Par Prosper Buhuru
La crise de gouvernance qui secoue plusieurs établissements d’enseignement supérieur à Goma et Bukavu entraîne une nouvelle mesure administrative. La Sous-Conférence provinciale des chefs d’établissement de l’ESU du Nord-Kivu a lancé l’identification des personnels non encore mécanisés des institutions concernées, après la suspension de leurs activités académiques.
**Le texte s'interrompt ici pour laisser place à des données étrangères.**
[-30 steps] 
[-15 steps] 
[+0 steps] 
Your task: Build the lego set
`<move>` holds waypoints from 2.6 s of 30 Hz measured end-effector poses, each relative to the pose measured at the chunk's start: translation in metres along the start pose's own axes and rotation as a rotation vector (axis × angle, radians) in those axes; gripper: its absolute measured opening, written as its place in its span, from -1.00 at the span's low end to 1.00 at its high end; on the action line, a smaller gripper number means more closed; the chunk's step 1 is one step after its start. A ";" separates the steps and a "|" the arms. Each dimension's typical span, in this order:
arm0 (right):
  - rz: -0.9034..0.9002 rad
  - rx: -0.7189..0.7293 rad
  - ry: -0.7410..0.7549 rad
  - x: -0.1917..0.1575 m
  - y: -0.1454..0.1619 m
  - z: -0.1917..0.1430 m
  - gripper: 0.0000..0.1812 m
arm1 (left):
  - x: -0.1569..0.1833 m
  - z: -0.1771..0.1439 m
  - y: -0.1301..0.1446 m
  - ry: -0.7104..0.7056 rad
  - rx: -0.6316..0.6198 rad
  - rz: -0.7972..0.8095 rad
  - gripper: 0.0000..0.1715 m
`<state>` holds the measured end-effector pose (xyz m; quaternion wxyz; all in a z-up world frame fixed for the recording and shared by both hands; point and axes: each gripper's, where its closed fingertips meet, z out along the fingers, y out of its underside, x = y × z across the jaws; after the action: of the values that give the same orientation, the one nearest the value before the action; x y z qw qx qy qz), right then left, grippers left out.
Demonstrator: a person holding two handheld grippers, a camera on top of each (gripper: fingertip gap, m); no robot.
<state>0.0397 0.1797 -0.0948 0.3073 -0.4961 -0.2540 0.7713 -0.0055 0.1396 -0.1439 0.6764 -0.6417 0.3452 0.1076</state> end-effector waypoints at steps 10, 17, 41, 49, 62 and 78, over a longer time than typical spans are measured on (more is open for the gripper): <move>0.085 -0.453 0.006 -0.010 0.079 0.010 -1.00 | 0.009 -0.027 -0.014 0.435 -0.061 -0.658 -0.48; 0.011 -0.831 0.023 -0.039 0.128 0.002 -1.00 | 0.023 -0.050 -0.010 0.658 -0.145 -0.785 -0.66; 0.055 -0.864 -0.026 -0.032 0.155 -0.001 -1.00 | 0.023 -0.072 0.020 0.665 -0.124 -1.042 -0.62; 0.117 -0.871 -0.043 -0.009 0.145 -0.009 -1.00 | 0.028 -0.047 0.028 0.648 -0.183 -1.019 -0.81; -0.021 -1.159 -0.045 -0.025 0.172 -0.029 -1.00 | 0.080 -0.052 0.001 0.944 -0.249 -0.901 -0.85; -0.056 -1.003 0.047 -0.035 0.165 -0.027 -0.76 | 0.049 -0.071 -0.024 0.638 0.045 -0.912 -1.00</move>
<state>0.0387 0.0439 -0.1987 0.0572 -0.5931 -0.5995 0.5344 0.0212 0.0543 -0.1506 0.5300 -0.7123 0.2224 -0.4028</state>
À l’origine de cette suspension figure l’installation de nouveaux comités de gestion par l’AFC/M23 dans certains établissements. Ces comités, mis en place dans les institutions sous contrôle de ce mouvement rebelle, ne sont pas reconnus par les autorités congolaises basées à Kinshasa.
Dans son communiqué signé à Beni par son président, le Professeur Ordinaire Dr. Muhindo Mughanda, la Sous-Conférence demande ainsi aux personnels concernés de se faire identifier auprès des autorités légales de leurs établissements d’origine.
L’opération vise les personnels académiques, scientifiques, administratifs et techniques encore en attente de mécanisation. Leur situation sera examinée avant la transmission des dossiers au niveau central, avec l’objectif d’accélérer leur prise en charge financière.
Une condition est toutefois posée : les agents concernés doivent être exempts de tout lien, direct ou indirect, avec la rébellion. La procédure prévoit donc également une vérification de leur loyauté envers la République.
Cette démarche intervient dans un contexte particulier où la rupture entre les structures de gestion imposées dans les zones contrôlées par l’AFC/M23 et les autorités éducatives reconnues par Kinshasa complique le fonctionnement normal des établissements concernés.
La Sous-Conférence provinciale appelle dès lors les chefs d’établissement à centraliser rapidement les informations relatives aux personnels concernés, avec rigueur et vigilance.
Au-delà de la question de la mécanisation, la mesure apparaît ainsi comme un moyen de maintenir le lien administratif entre l’État congolais et les agents des établissements universitaires affectés par la crise, malgré la suspension des activités et la mise en place de structures de gestion que Kinshasa ne reconnaît pas.